Logz.io Offers Machine Learning Based Log Analysis
Logz.io offers a hosted service which performs intelligent log analysis by using machine learning to derive insights from human interactions with log data that include discussions on tech forums and public code repositories.
Modern applications churn out logs and metrics at a huge rate. DevOps teams utilize tools like the ELK stack to centralize the log aggregation and indexing process. However, the sheer amount of logs is not easy to wade through. The amount of metrics collected has also grown tremendously so that traditional monitoring tools cannot do much more than display it. This increase in data volume has also led to a situation where thresholds-based alerting is not viable, thus leading to the rise of anomaly detection systems like Anomaly.io, Datadog and SumoLogic, and also open source ones like Etsy’s Skyline.
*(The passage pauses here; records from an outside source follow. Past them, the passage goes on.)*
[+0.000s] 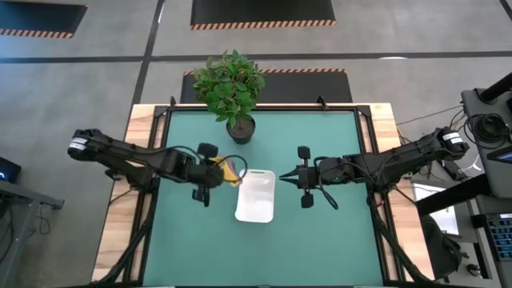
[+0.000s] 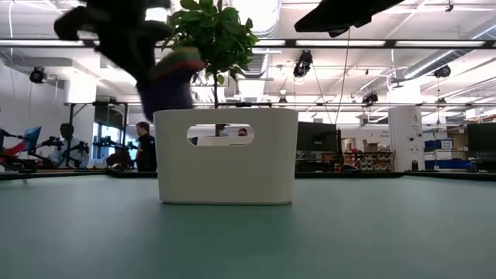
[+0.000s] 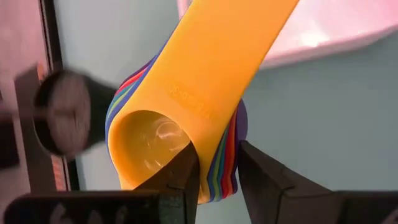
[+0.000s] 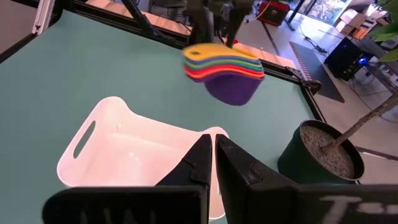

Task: Nest measuring cups in basket
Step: Put the nested measuring cups into the white bin

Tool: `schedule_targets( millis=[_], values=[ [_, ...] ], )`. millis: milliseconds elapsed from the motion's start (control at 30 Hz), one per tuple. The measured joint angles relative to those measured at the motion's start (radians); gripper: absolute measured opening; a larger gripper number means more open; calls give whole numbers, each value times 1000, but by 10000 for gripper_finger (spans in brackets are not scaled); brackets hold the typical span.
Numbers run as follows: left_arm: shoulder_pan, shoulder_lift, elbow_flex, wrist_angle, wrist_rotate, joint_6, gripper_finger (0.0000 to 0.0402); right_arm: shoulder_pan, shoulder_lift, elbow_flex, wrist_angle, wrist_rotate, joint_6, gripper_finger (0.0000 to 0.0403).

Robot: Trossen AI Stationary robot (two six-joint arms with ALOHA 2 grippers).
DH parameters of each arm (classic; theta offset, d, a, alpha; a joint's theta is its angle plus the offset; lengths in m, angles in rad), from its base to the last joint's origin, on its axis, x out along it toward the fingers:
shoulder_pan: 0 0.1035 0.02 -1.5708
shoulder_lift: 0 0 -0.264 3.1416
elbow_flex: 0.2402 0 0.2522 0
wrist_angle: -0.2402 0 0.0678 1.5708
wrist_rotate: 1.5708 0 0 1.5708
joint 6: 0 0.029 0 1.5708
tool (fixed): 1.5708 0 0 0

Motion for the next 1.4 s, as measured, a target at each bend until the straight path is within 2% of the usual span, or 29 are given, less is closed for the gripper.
schedule_targets(
  millis=[200,333,533,800,1400],
  values=[
    [-52,135,148,7,0,94,79,0,0,0,-3,0,0,9],
    [-70,247,236,-2,31,216,79,0,0,0,-5,0,0,9],
    [-73,334,311,8,60,323,78,0,0,0,-12,0,1,9],
    [-71,385,351,56,112,370,78,0,0,0,-18,0,1,9],
    [-61,490,339,85,124,402,77,0,0,0,-19,0,9,9]
  ],
)
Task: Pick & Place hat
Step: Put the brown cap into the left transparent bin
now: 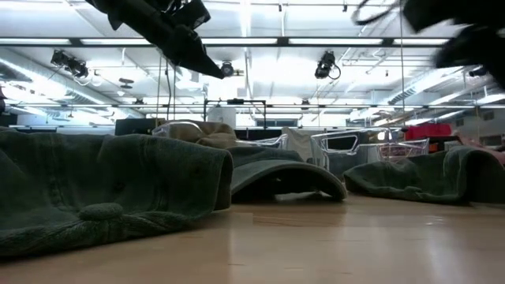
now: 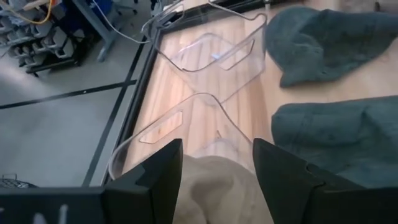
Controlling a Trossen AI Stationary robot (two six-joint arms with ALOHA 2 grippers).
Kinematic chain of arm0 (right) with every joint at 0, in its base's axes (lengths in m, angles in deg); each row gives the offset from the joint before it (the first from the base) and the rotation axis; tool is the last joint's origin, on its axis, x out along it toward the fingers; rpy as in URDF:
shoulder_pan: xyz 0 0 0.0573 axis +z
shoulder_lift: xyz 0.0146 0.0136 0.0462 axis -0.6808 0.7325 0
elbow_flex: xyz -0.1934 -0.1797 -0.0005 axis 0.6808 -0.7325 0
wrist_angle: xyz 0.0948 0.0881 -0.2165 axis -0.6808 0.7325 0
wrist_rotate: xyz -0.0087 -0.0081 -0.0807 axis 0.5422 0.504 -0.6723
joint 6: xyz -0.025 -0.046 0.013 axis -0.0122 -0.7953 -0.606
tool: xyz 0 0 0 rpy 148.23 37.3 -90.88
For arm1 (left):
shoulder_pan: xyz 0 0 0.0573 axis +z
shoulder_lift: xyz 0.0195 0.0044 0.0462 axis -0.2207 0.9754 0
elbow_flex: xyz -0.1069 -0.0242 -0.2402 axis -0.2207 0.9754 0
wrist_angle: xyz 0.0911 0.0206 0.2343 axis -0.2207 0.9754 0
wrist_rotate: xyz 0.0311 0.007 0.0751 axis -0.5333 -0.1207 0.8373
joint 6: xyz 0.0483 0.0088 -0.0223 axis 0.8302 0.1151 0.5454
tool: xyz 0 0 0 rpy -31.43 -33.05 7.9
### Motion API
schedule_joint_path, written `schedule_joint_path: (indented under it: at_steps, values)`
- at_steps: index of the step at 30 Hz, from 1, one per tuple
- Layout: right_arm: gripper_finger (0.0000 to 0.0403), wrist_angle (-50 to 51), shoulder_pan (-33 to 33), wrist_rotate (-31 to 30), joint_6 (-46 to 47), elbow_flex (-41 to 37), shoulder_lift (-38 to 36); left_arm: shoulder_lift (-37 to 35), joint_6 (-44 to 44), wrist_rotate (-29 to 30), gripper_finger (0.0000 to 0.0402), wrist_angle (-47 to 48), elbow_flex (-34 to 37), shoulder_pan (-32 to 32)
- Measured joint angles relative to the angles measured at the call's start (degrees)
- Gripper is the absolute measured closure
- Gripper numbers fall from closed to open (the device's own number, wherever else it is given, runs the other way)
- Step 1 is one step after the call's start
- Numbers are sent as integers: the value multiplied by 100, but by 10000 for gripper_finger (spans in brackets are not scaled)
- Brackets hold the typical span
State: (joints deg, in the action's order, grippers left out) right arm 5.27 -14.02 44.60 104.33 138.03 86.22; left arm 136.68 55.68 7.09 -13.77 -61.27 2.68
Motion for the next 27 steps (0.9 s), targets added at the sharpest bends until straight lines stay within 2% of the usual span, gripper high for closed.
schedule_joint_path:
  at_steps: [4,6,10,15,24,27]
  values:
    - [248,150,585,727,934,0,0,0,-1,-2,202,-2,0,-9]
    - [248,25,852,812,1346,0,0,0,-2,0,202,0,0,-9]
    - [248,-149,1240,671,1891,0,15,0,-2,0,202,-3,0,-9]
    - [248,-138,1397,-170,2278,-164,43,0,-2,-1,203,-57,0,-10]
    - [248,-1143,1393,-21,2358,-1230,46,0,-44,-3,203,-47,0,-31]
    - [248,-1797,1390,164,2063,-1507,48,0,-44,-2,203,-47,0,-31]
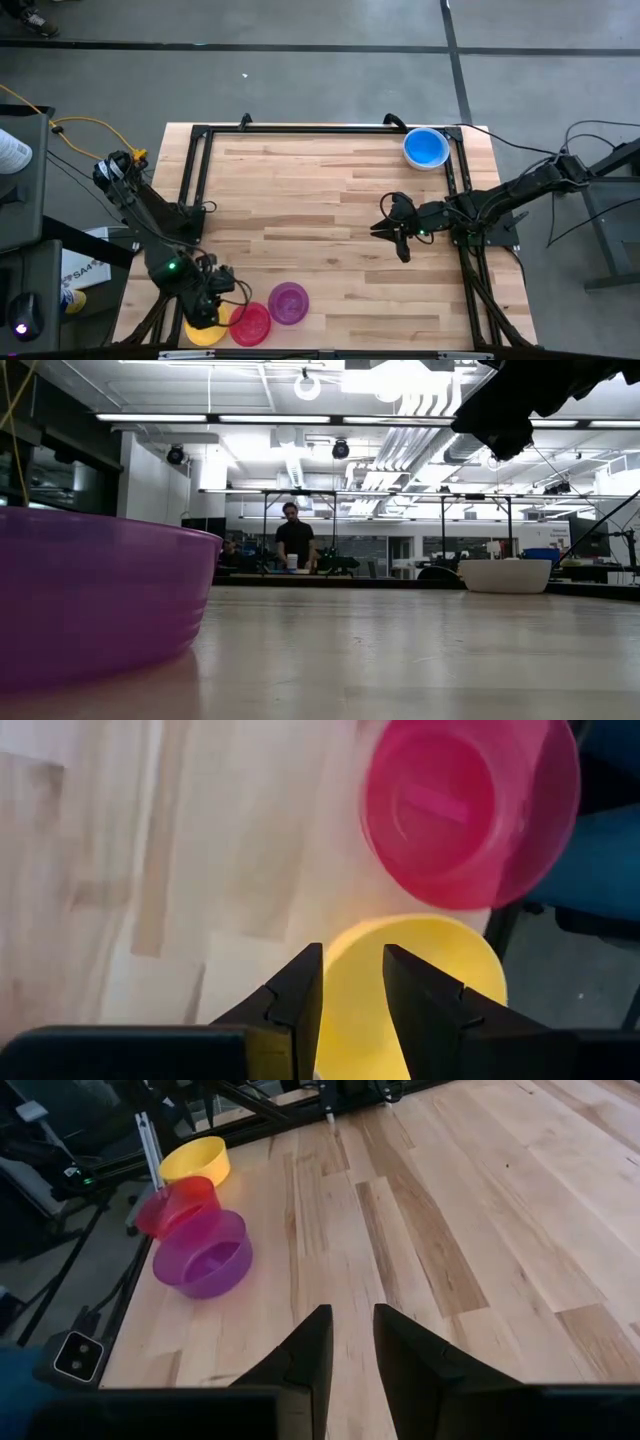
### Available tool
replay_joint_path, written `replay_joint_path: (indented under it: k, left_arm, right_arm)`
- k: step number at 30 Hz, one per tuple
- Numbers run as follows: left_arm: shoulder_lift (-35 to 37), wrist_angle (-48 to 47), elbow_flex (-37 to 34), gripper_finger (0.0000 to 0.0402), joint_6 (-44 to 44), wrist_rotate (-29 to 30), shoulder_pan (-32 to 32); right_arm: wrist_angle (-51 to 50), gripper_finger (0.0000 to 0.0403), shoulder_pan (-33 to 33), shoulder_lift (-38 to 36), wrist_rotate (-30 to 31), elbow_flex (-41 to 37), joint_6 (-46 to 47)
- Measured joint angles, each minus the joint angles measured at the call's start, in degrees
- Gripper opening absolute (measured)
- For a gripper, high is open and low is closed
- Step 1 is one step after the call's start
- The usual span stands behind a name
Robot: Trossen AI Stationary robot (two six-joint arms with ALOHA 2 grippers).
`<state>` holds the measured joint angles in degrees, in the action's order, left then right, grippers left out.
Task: Nest bowls inside each other
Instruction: Stack the yellow bowl on the blue bowl
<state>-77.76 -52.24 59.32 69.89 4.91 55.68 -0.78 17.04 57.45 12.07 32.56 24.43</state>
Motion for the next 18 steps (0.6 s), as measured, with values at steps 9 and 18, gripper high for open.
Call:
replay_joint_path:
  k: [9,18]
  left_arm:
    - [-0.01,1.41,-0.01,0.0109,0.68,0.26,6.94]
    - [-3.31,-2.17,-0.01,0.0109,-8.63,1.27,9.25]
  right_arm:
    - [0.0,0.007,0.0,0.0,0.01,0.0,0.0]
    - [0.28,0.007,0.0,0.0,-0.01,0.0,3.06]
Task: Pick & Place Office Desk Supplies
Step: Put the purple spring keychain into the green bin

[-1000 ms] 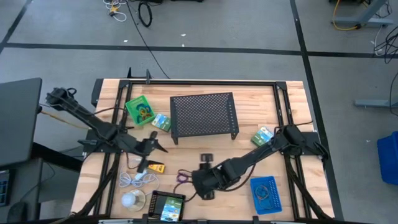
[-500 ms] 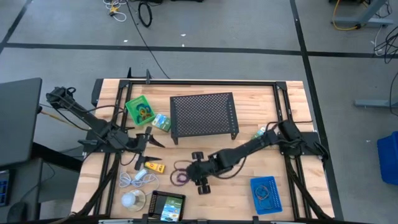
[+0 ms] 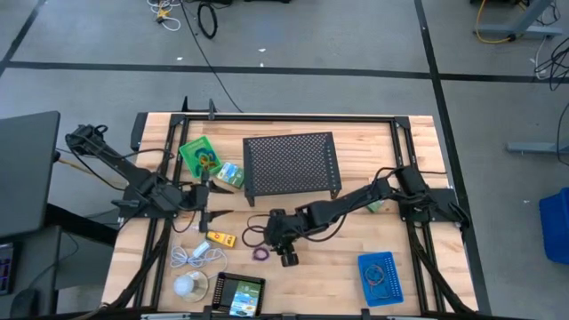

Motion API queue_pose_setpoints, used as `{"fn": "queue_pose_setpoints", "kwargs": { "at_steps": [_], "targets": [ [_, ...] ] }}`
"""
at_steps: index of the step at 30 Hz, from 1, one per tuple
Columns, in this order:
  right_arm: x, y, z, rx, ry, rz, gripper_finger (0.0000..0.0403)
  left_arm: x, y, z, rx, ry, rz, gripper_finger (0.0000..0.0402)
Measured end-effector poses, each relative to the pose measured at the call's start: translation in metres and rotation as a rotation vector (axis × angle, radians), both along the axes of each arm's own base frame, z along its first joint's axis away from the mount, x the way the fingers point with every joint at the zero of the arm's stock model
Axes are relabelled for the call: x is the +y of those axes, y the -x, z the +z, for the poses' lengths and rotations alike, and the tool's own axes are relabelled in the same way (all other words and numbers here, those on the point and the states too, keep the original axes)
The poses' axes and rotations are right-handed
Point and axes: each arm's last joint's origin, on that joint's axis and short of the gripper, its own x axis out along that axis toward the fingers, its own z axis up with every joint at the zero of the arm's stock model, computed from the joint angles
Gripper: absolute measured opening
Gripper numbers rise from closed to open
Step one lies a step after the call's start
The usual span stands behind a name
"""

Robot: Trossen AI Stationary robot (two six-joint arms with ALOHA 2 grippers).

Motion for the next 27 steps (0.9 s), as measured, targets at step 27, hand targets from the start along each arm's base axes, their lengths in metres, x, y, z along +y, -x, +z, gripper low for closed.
{"fn": "queue_pose_setpoints", "kwargs": {
  "at_steps": [27],
  "targets": [
    [0.031,0.005,0.037,-0.285,0.234,-0.023,0.0173,-0.019,-0.017,-0.020,0.101,0.231,-0.232,0.0260]
  ]
}}
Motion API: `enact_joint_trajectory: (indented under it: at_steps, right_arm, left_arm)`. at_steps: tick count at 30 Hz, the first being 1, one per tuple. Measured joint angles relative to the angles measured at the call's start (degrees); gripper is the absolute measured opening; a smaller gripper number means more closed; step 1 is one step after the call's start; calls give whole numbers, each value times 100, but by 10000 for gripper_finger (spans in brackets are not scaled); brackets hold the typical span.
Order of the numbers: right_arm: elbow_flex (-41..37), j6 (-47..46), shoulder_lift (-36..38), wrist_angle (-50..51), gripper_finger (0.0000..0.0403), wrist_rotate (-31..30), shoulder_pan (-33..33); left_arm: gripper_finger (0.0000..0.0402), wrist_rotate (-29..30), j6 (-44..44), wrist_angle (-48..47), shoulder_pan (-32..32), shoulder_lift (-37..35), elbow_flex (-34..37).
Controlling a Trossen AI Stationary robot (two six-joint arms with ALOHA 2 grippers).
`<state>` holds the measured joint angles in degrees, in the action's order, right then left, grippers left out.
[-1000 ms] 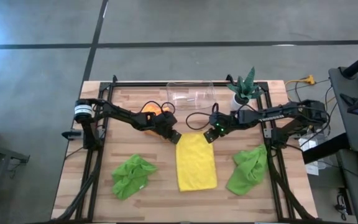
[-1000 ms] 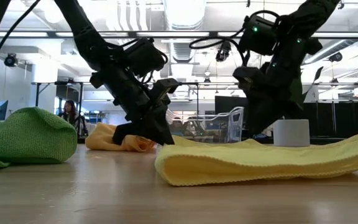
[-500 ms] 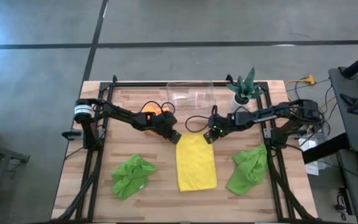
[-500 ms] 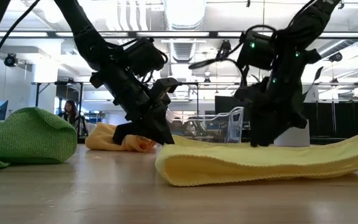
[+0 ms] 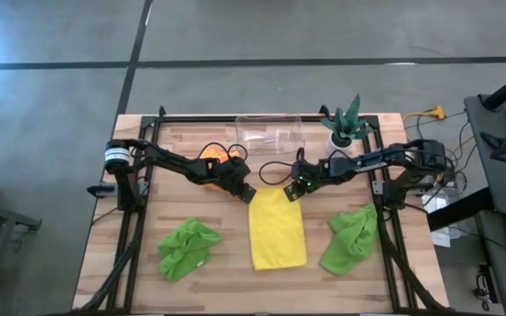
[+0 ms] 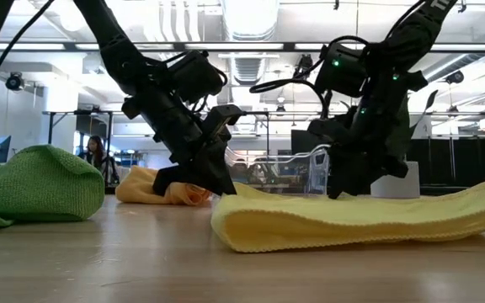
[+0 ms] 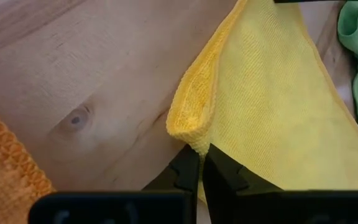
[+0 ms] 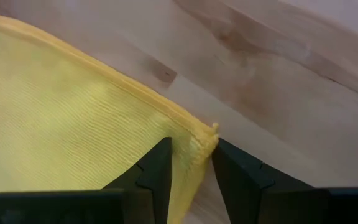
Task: Fold microfiber towels
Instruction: Fold the yellow microfiber towel
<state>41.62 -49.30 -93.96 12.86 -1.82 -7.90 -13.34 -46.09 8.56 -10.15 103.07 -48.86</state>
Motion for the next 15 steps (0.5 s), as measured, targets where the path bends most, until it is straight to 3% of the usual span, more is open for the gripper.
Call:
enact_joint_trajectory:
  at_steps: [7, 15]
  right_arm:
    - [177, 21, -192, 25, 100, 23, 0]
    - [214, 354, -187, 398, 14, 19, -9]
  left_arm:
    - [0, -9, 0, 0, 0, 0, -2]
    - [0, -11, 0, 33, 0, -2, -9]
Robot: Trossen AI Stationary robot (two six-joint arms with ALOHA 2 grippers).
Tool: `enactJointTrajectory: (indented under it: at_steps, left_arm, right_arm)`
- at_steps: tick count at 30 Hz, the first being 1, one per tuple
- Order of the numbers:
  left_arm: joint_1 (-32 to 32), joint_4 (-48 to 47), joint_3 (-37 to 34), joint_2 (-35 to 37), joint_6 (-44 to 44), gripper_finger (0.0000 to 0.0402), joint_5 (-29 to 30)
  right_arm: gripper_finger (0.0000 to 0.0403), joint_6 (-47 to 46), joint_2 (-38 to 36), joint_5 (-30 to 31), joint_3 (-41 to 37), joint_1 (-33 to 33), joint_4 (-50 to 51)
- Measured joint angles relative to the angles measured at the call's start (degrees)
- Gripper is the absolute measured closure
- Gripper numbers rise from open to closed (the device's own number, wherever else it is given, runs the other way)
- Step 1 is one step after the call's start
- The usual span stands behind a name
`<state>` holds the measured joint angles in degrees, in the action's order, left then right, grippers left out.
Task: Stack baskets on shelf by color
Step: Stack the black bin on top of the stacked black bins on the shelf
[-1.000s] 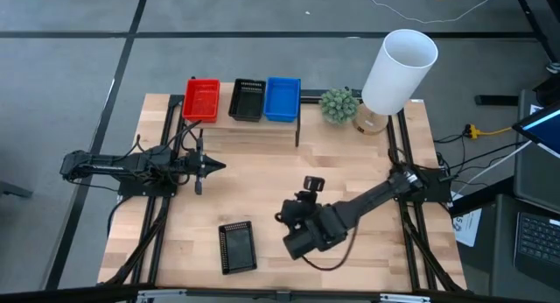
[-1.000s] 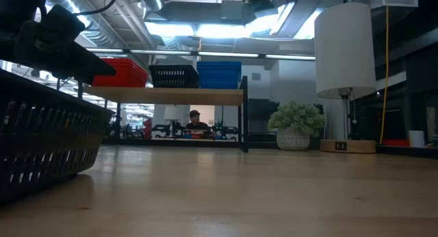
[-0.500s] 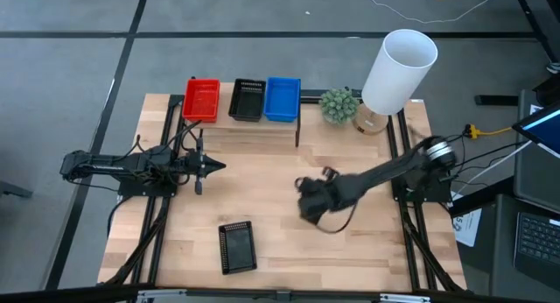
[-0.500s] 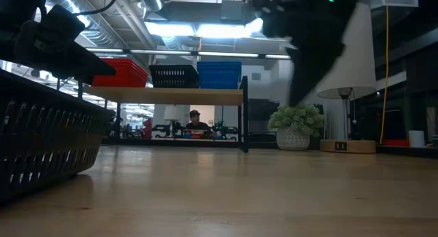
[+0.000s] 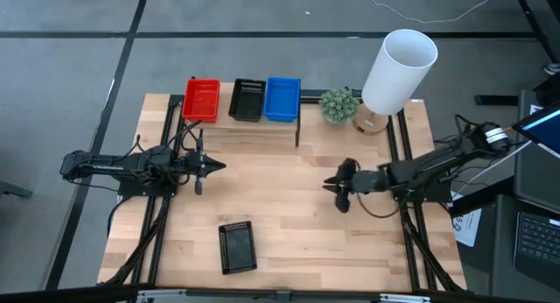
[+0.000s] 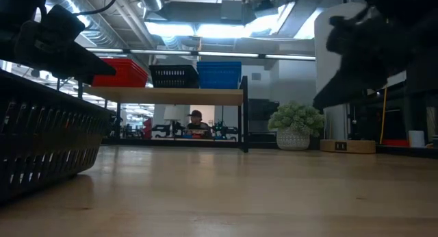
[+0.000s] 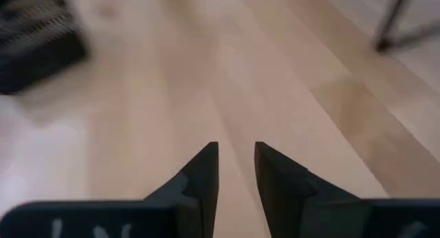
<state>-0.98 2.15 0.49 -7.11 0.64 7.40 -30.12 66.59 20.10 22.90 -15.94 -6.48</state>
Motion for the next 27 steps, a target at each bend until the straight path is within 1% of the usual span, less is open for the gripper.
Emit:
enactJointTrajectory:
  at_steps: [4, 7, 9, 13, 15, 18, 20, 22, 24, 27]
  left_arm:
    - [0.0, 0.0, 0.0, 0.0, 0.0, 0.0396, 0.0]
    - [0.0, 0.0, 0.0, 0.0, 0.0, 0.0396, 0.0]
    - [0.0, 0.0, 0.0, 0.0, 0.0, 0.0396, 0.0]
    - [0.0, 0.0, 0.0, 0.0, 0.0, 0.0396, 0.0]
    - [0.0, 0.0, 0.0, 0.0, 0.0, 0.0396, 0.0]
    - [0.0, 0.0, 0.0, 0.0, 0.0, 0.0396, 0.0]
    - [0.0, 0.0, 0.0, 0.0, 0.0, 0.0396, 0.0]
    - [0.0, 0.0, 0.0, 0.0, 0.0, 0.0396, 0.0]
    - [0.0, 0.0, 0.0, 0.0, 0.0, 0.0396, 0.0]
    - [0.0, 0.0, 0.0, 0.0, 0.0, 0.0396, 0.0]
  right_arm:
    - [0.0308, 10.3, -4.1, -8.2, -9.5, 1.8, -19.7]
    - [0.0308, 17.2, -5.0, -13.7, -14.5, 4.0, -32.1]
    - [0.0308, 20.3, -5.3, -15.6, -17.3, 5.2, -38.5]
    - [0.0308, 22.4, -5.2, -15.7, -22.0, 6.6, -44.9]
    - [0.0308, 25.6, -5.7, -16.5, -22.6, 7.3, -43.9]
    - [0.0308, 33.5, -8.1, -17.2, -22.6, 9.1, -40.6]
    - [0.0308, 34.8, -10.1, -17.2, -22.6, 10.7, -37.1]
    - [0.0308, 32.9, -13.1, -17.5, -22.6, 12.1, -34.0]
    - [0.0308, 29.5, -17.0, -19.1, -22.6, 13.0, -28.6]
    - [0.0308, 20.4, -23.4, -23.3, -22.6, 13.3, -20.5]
Logz.io takes this further by offering insights into error conditions, which are derived by using machine learning on data gathered from human interactions on the internet. These interactions include discussions about similar error conditions on sites like StackOverflow and Github. Since a simple Google search for most error conditions usually throws up many results, how does Logz.io filter out the relevant ones? InfoQ got in touch with Tomer Levy, CEO and Co-Founder at Logz.io, to find out more:
Logz.io uses machine learning to understand the context of the thread, the product to which the thread is referring, whether there was a resolution, and if it was satisfactory to the person asking the question. We also cross-reference these threads with data we’ve gathered from our own users.
In addition, Levy says, “after we bring an insight to a user’s attention, we assess the relevance based on his or her interaction with the insight.“ This completes a feedback loop so that the system can improve with time.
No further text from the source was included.